**Data for this exercise**
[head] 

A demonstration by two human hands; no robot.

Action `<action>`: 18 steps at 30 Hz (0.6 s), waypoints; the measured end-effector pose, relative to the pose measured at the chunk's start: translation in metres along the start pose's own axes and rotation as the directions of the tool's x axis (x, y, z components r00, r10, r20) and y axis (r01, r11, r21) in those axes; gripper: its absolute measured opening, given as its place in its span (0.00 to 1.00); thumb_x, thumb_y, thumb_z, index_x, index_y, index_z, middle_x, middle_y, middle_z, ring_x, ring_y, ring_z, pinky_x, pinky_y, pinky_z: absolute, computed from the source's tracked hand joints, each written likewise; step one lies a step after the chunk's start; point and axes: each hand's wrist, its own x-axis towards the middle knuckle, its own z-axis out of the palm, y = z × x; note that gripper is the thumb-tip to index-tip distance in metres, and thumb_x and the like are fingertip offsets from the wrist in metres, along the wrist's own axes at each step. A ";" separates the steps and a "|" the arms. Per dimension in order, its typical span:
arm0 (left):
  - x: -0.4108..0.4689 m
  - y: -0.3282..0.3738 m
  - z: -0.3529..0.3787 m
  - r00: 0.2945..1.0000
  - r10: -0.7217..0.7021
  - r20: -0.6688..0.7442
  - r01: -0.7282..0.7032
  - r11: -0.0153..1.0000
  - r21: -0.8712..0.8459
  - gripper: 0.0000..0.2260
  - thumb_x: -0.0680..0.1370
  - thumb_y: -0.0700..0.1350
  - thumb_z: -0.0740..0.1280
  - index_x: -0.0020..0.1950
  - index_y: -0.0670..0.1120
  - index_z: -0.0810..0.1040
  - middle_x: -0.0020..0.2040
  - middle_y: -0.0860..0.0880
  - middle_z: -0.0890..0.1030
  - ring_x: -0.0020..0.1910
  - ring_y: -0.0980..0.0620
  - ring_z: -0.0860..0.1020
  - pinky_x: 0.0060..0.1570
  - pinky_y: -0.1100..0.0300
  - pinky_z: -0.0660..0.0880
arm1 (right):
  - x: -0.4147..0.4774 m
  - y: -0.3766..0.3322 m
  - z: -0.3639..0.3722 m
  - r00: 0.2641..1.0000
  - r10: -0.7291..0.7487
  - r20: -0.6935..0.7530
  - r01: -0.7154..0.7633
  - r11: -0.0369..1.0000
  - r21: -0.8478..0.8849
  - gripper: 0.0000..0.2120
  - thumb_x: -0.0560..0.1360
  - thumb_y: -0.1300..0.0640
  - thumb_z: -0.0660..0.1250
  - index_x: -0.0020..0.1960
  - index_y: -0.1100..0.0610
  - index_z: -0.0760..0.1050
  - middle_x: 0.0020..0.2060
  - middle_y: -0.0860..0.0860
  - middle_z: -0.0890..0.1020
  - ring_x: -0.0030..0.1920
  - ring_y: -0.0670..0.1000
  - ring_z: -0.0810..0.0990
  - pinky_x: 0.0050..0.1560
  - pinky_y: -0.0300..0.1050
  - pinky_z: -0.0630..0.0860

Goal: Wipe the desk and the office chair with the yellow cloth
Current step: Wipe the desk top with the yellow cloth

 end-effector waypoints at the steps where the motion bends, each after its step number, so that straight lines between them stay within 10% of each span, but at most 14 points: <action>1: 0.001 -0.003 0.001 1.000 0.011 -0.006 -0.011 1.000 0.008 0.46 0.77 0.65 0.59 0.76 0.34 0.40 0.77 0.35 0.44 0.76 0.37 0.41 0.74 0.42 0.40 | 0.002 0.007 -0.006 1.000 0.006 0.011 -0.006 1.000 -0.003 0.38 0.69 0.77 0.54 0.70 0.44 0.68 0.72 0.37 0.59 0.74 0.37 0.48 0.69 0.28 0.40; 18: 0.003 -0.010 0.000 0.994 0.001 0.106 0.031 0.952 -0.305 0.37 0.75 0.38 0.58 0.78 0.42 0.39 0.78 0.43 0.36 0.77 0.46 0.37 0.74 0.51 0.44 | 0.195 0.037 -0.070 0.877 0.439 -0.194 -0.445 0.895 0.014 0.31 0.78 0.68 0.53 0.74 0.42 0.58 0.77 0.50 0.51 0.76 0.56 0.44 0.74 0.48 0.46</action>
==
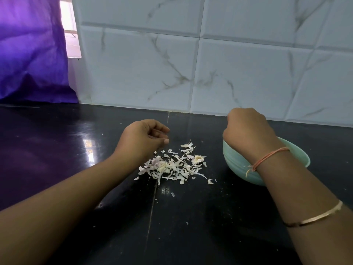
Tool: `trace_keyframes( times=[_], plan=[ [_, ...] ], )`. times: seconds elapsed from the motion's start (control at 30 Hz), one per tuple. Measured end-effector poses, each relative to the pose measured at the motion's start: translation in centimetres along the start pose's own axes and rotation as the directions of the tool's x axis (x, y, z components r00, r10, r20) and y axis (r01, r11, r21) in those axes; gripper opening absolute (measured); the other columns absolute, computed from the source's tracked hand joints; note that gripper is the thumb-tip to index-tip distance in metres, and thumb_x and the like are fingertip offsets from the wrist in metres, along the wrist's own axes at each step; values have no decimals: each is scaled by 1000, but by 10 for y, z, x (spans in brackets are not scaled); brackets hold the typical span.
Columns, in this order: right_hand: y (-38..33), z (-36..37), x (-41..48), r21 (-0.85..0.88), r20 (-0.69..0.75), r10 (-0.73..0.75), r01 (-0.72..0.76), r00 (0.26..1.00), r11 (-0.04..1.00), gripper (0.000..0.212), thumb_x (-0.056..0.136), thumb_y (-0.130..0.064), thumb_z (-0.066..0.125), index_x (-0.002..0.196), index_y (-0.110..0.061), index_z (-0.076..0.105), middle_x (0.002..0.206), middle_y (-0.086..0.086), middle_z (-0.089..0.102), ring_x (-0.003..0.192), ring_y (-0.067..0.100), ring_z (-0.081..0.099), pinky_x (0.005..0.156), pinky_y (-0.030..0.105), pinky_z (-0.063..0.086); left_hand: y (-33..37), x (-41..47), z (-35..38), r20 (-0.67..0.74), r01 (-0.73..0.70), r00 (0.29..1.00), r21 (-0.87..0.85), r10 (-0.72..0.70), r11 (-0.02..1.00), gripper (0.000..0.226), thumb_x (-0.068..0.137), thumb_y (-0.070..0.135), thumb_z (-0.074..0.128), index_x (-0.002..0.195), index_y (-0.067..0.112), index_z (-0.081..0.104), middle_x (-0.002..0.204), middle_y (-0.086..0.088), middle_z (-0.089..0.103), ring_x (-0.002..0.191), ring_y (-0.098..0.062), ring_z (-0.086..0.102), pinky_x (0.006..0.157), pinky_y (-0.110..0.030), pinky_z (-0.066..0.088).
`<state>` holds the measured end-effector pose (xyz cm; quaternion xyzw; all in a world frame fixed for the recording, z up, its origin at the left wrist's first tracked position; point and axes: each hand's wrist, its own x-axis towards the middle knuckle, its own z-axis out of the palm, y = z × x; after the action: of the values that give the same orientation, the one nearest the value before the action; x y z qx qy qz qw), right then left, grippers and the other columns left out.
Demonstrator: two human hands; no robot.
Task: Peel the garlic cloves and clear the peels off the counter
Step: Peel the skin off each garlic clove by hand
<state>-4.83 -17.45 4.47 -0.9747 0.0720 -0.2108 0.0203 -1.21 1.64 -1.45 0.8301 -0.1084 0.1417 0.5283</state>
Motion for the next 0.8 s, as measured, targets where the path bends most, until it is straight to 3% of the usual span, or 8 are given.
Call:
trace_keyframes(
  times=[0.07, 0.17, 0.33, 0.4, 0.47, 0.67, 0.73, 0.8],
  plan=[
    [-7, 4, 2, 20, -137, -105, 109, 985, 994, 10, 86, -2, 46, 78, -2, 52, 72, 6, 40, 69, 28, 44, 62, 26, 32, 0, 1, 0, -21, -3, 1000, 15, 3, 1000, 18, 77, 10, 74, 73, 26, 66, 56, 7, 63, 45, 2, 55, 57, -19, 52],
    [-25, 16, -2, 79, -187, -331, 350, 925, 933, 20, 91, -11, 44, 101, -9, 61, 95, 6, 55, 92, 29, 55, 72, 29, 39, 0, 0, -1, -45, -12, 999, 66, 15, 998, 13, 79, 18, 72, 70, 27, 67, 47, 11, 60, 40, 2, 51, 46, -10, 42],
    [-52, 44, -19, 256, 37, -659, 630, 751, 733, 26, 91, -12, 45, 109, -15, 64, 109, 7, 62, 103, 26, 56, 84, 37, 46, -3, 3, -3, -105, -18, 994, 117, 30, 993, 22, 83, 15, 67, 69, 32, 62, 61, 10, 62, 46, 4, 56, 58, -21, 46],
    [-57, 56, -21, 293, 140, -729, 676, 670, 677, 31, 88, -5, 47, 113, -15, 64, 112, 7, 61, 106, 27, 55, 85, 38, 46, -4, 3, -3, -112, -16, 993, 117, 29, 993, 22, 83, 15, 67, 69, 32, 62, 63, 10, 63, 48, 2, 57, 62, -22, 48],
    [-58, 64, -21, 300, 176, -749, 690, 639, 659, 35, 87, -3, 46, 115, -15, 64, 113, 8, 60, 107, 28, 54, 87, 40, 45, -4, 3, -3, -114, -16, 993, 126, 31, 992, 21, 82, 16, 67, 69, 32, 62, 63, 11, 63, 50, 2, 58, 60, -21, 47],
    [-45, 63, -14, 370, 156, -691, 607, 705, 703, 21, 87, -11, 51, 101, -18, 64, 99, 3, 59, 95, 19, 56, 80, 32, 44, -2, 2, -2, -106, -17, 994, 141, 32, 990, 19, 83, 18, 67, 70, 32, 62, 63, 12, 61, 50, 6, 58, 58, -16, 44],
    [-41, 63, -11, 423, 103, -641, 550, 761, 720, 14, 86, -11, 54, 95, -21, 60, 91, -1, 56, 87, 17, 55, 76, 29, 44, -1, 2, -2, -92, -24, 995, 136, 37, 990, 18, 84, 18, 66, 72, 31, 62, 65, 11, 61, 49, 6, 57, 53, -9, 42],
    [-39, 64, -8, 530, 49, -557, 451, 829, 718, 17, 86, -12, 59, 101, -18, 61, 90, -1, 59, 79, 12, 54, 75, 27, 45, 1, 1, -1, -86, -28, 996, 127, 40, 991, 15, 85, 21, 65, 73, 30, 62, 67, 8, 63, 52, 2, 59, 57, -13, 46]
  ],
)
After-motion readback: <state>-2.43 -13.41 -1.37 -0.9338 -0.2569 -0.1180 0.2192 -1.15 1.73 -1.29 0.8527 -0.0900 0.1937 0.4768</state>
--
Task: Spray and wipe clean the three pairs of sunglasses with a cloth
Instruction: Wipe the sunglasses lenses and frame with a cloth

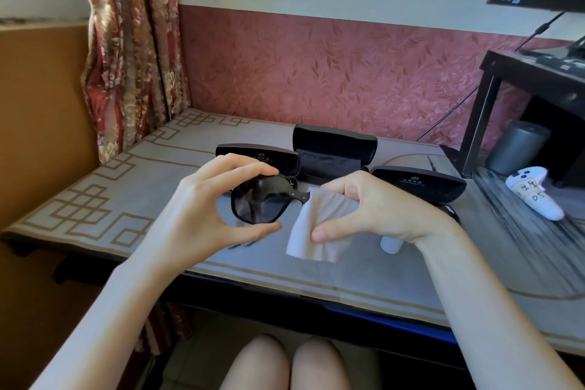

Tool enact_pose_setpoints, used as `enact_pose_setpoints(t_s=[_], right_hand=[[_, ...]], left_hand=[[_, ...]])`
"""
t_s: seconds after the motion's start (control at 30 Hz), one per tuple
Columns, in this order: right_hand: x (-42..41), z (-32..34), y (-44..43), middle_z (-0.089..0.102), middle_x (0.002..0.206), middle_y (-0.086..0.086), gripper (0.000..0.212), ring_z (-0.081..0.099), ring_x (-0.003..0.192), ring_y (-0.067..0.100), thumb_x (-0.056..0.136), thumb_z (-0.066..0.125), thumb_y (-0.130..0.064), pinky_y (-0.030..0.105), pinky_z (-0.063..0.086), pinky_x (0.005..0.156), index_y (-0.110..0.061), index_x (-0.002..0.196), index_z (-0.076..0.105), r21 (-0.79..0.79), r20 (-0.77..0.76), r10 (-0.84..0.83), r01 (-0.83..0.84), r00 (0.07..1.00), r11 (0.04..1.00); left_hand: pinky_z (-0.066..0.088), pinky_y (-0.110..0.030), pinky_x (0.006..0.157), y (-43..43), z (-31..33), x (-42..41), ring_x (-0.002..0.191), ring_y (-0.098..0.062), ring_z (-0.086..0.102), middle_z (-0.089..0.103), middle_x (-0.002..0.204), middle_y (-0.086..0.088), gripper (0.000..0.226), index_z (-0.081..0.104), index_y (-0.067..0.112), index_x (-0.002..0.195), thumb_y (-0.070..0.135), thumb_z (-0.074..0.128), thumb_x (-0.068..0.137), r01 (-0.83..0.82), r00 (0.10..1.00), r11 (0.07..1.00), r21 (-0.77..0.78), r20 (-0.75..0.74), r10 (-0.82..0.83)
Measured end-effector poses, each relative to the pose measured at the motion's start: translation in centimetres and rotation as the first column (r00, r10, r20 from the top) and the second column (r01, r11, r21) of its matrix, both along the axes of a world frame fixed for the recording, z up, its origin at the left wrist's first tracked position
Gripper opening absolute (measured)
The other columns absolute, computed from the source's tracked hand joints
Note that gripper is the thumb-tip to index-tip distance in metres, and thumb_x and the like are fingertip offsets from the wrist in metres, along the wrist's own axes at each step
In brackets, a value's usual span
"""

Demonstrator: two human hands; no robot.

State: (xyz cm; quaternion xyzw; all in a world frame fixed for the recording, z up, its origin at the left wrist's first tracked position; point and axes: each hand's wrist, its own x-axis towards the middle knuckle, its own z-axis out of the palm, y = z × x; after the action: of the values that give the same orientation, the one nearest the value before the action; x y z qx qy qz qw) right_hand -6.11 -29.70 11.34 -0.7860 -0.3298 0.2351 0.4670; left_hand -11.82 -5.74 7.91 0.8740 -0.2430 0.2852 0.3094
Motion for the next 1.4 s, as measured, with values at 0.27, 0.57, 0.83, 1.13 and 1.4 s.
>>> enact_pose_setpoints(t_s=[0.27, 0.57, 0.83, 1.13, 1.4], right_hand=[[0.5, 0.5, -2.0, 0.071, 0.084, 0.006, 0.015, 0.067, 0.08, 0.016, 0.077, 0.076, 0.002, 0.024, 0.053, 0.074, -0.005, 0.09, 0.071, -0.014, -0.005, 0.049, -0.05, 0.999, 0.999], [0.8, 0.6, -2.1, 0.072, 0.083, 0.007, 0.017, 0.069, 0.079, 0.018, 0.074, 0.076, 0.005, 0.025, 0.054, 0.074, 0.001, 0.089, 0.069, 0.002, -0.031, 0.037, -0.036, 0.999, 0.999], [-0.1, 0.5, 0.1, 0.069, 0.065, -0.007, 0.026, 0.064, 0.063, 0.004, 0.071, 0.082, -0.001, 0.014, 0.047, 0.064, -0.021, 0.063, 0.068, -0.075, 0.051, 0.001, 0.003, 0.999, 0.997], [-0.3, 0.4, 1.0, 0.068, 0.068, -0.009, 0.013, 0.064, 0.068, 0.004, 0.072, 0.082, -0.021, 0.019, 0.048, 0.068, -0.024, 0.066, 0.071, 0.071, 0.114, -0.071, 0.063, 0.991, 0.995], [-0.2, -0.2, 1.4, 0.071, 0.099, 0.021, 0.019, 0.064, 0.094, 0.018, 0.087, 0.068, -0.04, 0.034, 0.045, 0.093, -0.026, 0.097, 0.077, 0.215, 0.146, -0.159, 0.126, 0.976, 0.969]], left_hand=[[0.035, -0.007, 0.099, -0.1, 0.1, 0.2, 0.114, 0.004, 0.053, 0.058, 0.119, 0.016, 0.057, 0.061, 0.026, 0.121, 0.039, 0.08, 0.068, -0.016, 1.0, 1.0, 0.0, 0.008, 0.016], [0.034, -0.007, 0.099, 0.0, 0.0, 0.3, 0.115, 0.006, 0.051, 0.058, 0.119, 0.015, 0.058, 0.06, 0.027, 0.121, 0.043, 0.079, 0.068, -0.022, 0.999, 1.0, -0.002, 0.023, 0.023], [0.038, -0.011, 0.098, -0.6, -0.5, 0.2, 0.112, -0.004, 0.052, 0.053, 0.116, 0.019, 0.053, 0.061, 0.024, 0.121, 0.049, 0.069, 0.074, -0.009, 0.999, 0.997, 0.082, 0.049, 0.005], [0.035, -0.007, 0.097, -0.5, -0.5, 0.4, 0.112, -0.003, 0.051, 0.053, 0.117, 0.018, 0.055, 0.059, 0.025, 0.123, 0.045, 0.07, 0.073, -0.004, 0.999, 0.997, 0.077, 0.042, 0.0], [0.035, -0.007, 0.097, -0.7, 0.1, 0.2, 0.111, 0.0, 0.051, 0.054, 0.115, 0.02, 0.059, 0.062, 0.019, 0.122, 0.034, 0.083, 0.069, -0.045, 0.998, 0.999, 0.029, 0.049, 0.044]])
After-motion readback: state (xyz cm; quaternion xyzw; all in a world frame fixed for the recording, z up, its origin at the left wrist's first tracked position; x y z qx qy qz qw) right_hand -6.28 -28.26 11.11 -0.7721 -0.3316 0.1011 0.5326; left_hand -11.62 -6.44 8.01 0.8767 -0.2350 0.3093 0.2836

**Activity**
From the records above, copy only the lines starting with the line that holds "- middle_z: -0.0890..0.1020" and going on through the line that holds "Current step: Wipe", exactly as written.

**Finished task**
  - middle_z: -0.0890..0.1020
  - ring_x: -0.0030..0.1920
  - ring_y: -0.0670..0.1000
  - ring_z: -0.0810..0.0990
  - pinky_x: 0.0050..0.1560
  - pinky_y: -0.0300..0.1050
  - pinky_z: -0.0630..0.0860

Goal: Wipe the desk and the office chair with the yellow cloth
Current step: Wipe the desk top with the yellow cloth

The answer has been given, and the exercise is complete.